## What the exercise asks
Keeping pictures out of the copy, restate each record word for word.

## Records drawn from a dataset
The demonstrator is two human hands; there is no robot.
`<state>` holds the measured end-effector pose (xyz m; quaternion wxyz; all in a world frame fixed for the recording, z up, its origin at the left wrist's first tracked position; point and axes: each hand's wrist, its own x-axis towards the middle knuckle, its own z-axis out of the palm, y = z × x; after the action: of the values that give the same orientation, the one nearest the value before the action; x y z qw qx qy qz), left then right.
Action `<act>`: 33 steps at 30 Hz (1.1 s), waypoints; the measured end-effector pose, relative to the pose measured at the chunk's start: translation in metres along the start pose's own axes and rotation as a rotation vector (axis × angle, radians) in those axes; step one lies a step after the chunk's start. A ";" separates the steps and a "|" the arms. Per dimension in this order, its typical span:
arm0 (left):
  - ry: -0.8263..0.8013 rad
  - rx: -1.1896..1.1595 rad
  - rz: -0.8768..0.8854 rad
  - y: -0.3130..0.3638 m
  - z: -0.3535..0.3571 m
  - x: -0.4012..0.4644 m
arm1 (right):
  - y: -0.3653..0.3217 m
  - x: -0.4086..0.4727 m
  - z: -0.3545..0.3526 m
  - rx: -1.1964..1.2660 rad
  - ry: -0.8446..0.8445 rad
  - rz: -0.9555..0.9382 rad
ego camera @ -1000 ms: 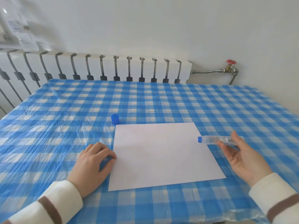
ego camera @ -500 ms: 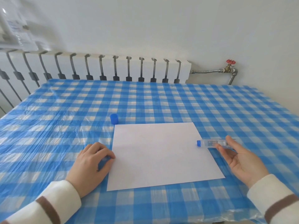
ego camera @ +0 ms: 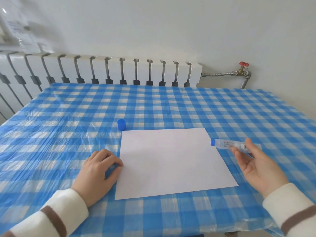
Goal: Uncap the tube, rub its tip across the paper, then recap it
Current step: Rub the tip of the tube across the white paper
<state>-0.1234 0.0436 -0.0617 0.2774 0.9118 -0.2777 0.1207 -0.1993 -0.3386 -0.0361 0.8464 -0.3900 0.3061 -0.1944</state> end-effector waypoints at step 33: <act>0.044 -0.085 -0.012 -0.002 0.001 -0.001 | 0.122 -0.107 0.092 -0.357 -0.507 0.285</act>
<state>-0.1232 0.0453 -0.0639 0.3226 0.8980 -0.2708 0.1271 -0.2051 -0.1521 -0.0453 0.8326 -0.5212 0.1667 0.0857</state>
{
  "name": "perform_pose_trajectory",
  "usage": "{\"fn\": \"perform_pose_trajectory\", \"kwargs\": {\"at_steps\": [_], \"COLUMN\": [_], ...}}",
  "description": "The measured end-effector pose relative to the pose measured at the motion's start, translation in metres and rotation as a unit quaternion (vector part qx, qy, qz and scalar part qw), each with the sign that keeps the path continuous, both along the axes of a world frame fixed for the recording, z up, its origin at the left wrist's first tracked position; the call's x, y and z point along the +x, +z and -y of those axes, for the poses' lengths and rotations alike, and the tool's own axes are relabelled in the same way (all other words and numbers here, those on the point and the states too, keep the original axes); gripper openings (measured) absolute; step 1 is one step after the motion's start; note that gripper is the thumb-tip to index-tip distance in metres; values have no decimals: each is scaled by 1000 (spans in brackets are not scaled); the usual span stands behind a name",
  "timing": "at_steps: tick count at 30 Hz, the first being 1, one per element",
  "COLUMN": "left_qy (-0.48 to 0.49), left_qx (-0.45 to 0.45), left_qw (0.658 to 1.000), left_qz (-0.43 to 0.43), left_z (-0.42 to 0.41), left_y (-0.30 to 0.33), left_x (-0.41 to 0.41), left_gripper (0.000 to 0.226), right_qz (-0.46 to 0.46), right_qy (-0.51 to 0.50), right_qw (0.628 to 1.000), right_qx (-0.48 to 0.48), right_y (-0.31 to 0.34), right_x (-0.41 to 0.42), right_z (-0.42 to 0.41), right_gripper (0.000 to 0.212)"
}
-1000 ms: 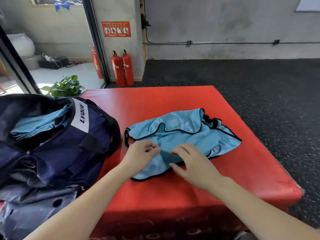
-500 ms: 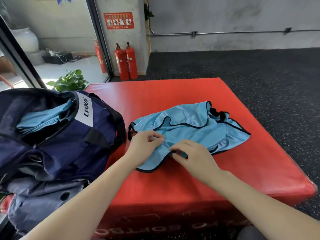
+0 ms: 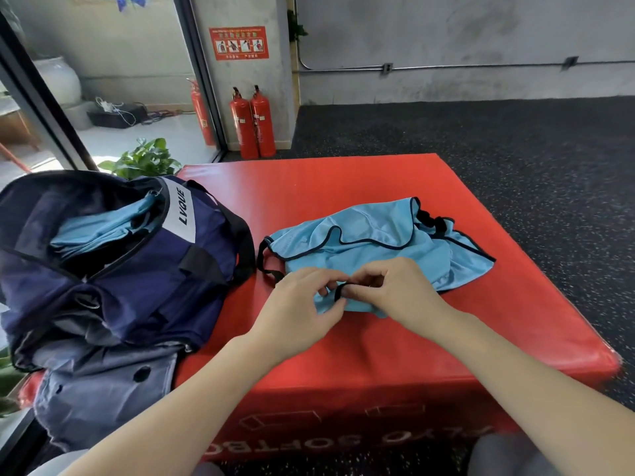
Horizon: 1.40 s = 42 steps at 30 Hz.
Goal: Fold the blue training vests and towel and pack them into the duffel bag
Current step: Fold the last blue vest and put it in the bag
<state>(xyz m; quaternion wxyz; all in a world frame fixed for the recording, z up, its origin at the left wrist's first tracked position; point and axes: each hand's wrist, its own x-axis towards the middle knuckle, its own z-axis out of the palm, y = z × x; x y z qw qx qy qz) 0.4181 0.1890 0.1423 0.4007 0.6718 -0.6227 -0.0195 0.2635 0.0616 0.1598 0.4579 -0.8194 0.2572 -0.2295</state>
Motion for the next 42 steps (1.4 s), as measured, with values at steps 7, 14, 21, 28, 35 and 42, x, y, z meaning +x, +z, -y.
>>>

## Answer to the exercise
The demonstrator is two human hands; there is no robot.
`<state>` holds the measured end-effector pose (xyz m; quaternion wxyz; all in a world frame fixed for the recording, z up, its origin at the left wrist's first tracked position; point and axes: each hand's wrist, its own x-axis towards the middle knuckle, its own z-axis out of the palm, y = z × x; after the action: of the values that give the same orientation, the one nearest the value before the action; x y z qw qx qy qz), left then right.
Action `<act>`: 33 steps at 30 Hz (1.1 s), waypoints; the measured end-effector pose, relative to the pose measured at the chunk's start: translation in metres along the start pose's own axes and rotation as a rotation vector (axis × angle, radians) in those axes; step one lies a step after the chunk's start. A ";" separates the steps and a "|" the arms. Per dimension in this order, its typical span:
arm0 (left):
  - ry: -0.8263..0.8013 rad
  - rx: -1.1896..1.1595 rad
  - rz: -0.8768..0.8854 rad
  - y: -0.3130..0.3638 m
  - z: -0.3535..0.3571 m
  - x: -0.4012..0.4644 m
arm1 (right):
  - y: -0.3653..0.3217 m
  - x: -0.4086..0.4727 m
  - z: -0.3545..0.3526 m
  - rx: -1.1964..1.2660 rad
  - ry: -0.8446..0.8445 rad
  - rz: -0.9555..0.9382 rad
ego camera @ -1000 ms: 
ego camera @ -500 ms: 
ego camera @ +0 ms: 
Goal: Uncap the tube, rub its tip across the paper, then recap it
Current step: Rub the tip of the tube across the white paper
<state>-0.1234 0.0436 -0.0617 0.2774 0.9118 -0.2777 0.1207 -0.1993 -0.3386 -0.0361 0.8464 -0.3900 0.3061 -0.1944</state> end-effector waypoints at step 33: <act>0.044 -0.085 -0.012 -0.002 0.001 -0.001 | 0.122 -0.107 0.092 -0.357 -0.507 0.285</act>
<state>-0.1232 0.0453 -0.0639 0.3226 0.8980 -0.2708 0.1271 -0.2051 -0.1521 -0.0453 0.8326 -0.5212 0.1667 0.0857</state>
{
  "name": "perform_pose_trajectory",
  "usage": "{\"fn\": \"perform_pose_trajectory\", \"kwargs\": {\"at_steps\": [_], \"COLUMN\": [_], ...}}",
  "description": "The measured end-effector pose relative to the pose measured at the motion's start, translation in metres and rotation as a unit quaternion (vector part qx, qy, qz and scalar part qw), each with the sign that keeps the path continuous, both along the axes of a world frame fixed for the recording, z up, its origin at the left wrist's first tracked position; the call's x, y and z point along the +x, +z and -y of those axes, for the poses' lengths and rotations alike, and the tool's own axes are relabelled in the same way (all other words and numbers here, those on the point and the states too, keep the original axes); gripper openings (measured) absolute; step 1 is one step after the motion's start; note that gripper is the thumb-tip to index-tip distance in metres; values have no decimals: each is scaled by 1000 (spans in brackets are not scaled); the usual span stands behind a name",
  "timing": "at_steps: tick count at 30 Hz, the first being 1, one per element",
  "COLUMN": "left_qy (-0.48 to 0.49), left_qx (-0.45 to 0.45), left_qw (0.658 to 1.000), left_qz (-0.43 to 0.43), left_z (-0.42 to 0.41), left_y (-0.30 to 0.33), left_x (-0.41 to 0.41), left_gripper (0.000 to 0.226), right_qz (-0.46 to 0.46), right_qy (-0.51 to 0.50), right_qw (0.628 to 1.000), right_qx (-0.48 to 0.48), right_y (-0.31 to 0.34), right_x (-0.41 to 0.42), right_z (-0.42 to 0.41), right_gripper (0.000 to 0.212)"
}
-1000 ms: 
-500 ms: 
+0 ms: 
Horizon: 1.40 s = 42 steps at 30 Hz.
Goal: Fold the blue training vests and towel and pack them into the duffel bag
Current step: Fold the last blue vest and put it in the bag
<state>(xyz m; quaternion wxyz; all in a world frame fixed for the recording, z up, its origin at the left wrist's first tracked position; point and axes: each hand's wrist, its own x-axis towards the middle knuckle, its own z-axis out of the palm, y = z × x; x y z qw qx qy qz) 0.4181 0.1890 0.1423 0.4007 0.6718 -0.6227 -0.0195 0.2635 0.0616 0.1598 0.4579 -0.8194 0.2572 -0.2295</state>
Motion for the next 42 steps (1.4 s), as measured, with values at steps 7, 14, 21, 28, 35 and 42, x, y, z meaning +x, +z, -y.
>>>

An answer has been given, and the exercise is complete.